Who Does (and Does Not) Qualify for Expungement and Record Sealing in Palm Beach County
Unfortunately, expungement and record sealing are not available to everyone who makes a mistake in Florida. There are certain requirements that you need to meet in order to be eligible to apply. Though there are exceptions, generally speaking you qualify for sealing or expunging if:
- You have not been convicted of a crime as an adult or adjudicated delinquent as a juvenile.
- You have not previously had a record sealed or expunged (the State of Florida allows for only one record to be sealed or expunged per individual, except in certain specific circumstances). This rule holds even if the record in question was sealed or expunged in a different state.
- You have successfully completed a pre- or post-arrest or teen diversion program under s. 943.0582 for a qualifying misdemeanor.
- Your arrest was deemed to be “contrary to law or by mistake” under s. 943.0581. This type of expungement will not count toward your single lifetime allotment.
Additionally, Florida juveniles automatically have their records expunged when they turn 21. This, as with a finding that an arrest was “contrary to law or by mistake,” does not count as a “prior expunged record” that would disqualify you from the process.
The list of things that disqualify you is far longer. First off, if you have been convicted of a DUI or any felony, you do not qualify. You can find an exhaustive list of disqualifying crimes here.
Other factors can make you ineligible as well, including:
- Having a “withhold” from a judge changed to an “adjudication” because you violate the terms of your probation or community control.
- Having a “withhold” for the following offenses (including attempting or conspiring to commit these offenses):
- Abuse or aggravated abuse of a disabled adult or elderly individual
- An act of domestic violence (as defined in s. 741.28)
- Aggravated assault or battery
- Burglary of a dwelling
- An act of terrorism (as defined in s. 741.28 F.S.)
- Aircraft piracy
- Child abuse
- Computer pornography that involves a child
- Drug trafficking or manufacturing
- Home invasion robbery
- Illegal use of explosives
- Lewd, lascivious, or indecent assault or act upon a child (or while a child is present)

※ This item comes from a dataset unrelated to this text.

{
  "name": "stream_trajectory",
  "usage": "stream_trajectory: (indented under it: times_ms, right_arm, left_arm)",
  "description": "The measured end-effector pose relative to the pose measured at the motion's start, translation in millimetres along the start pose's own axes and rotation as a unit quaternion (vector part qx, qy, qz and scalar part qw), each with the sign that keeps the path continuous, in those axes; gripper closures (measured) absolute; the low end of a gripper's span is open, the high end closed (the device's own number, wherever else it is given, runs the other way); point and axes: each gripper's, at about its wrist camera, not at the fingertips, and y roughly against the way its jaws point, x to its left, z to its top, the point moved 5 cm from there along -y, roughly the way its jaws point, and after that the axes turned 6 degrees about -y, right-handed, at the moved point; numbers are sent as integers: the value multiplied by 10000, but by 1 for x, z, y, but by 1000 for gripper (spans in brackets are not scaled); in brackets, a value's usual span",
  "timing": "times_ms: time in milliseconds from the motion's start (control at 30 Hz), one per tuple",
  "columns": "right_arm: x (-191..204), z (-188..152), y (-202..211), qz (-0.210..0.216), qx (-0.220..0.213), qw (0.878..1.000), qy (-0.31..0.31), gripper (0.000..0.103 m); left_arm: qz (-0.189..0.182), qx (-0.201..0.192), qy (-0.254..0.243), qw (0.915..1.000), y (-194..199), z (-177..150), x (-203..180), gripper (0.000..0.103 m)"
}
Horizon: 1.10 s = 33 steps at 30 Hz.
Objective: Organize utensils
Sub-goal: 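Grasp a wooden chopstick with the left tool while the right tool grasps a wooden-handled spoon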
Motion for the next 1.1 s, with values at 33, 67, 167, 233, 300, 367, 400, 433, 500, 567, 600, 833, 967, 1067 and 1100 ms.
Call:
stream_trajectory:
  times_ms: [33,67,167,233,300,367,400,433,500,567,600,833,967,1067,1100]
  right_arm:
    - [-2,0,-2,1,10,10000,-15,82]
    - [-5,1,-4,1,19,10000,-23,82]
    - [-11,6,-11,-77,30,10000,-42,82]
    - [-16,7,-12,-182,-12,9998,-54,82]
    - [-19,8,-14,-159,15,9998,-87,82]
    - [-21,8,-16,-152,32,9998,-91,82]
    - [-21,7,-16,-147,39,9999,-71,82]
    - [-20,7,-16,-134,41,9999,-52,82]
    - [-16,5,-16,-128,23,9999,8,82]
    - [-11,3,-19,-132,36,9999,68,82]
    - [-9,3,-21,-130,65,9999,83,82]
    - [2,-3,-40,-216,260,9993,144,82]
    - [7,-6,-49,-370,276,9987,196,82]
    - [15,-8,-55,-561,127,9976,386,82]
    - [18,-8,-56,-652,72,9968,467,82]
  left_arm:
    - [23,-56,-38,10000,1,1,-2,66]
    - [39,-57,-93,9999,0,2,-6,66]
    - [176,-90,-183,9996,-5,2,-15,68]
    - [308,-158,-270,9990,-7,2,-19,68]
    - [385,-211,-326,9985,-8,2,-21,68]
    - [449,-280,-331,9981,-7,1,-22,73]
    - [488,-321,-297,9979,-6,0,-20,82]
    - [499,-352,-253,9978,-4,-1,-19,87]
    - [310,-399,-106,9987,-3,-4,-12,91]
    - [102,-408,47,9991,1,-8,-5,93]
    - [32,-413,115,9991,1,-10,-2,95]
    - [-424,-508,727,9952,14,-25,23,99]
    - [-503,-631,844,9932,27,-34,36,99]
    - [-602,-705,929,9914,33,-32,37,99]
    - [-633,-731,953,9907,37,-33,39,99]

- Offenses committed by public employees and officers
- Organized fraud
- Possessing or possession with the intent to promote any representation involving sexual conduct by a child
- Promoting the sexual performance of a child
- Sexual activity with a child (aged 12-17) by soliciting someone in familial or custodial authority
- Sexual battery
- Using a child in a sexual performance
- Having a petition to seal or expunge pending in another case.
- Having an open criminal case or still needing to fulfill a court obligation, such as probation, community control, community service, restitution, or court costs.

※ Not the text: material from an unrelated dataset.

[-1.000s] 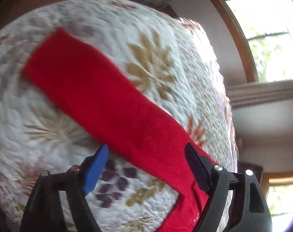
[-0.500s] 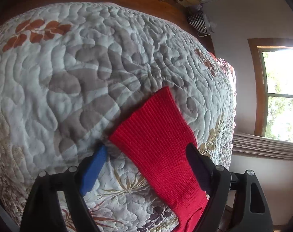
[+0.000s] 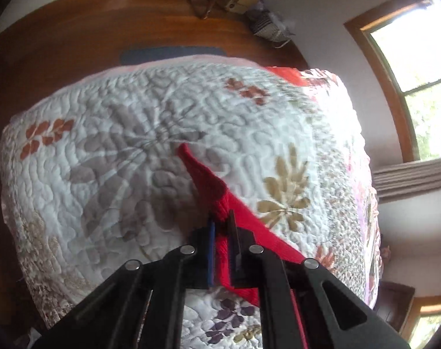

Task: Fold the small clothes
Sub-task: 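Move the left tool to the other sleeve cuff and grasp it, then lift the sleeve with the left tool and fold it across the sweater body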

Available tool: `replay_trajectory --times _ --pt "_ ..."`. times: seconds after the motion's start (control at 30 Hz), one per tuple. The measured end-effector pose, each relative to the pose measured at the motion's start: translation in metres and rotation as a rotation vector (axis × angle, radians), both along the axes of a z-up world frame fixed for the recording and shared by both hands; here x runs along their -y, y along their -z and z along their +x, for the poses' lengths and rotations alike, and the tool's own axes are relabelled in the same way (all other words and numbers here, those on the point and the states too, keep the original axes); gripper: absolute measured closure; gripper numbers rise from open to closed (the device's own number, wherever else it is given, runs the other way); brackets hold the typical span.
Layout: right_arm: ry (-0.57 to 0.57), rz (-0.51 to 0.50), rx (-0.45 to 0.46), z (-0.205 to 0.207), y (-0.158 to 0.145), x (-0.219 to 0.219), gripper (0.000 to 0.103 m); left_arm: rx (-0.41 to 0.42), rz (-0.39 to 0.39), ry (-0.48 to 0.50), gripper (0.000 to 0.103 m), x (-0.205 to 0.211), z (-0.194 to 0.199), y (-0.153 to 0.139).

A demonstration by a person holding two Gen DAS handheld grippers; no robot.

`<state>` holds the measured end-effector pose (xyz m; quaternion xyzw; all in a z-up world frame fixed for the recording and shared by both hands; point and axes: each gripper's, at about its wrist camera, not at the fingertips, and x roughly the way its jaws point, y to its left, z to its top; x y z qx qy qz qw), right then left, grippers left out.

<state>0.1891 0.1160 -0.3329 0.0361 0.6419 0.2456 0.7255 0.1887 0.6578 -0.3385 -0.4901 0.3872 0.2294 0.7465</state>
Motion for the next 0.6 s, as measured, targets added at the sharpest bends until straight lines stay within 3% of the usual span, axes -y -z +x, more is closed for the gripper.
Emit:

Why an Experienced Florida Record Sealing Attorney Is Your Best Chance at a Clean Record
If you qualify, and if you follow all application directions to a “T,” it is actually very likely that you will get your record sealed or expunged. This is because the laws of the State of Florida favor expungement. In order for a judge to refuse expunction, he or she must provide evidence detailing their reasoning, and these refusals are often overturned on appeals.
Pay attention to the “ifs” at the beginning of that paragraph though. The hard part of going through the expungement process is jumping through the administrative hoops. Make one small mistake and the process could end up taking a lot longer – or be entirely derailed.

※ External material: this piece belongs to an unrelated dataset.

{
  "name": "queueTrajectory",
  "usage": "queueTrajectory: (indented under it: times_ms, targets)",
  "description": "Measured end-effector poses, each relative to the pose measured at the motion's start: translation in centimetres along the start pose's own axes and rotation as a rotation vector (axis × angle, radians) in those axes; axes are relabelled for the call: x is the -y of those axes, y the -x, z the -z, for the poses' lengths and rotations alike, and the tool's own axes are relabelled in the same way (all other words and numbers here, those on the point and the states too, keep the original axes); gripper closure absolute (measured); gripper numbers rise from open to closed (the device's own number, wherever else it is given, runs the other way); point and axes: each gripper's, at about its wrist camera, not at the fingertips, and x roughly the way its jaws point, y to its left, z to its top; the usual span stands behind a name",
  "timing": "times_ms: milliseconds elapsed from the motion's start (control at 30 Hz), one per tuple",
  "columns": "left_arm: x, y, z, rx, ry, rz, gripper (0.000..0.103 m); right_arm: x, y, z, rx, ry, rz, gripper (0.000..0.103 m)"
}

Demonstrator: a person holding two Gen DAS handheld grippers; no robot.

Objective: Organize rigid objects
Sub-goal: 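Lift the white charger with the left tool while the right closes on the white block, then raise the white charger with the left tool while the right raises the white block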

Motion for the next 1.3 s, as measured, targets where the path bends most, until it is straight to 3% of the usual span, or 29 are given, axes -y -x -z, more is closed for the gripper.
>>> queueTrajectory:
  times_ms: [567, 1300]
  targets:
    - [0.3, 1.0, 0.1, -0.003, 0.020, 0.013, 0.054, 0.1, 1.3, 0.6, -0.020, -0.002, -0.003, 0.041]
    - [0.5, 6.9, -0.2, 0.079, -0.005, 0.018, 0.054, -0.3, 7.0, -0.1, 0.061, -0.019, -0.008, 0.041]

David W. Olson has helped countless Floridians with sealing or expunging their records, so you will know unequivocally if you qualify and if it is worth your time to apply for expungement. Documentation will always be completed correctly and filed on time.
In short, Olson will make the process go as quickly and smoothly as possible. If you run into any snags, he will be there to address them.
All you have to do to get started is reach out to our office. You can set up a free initial consultation by filling out our free online case review form, then emailing David@dwolaw.com or calling us at (561) 833-8866 or (561) 315-4470.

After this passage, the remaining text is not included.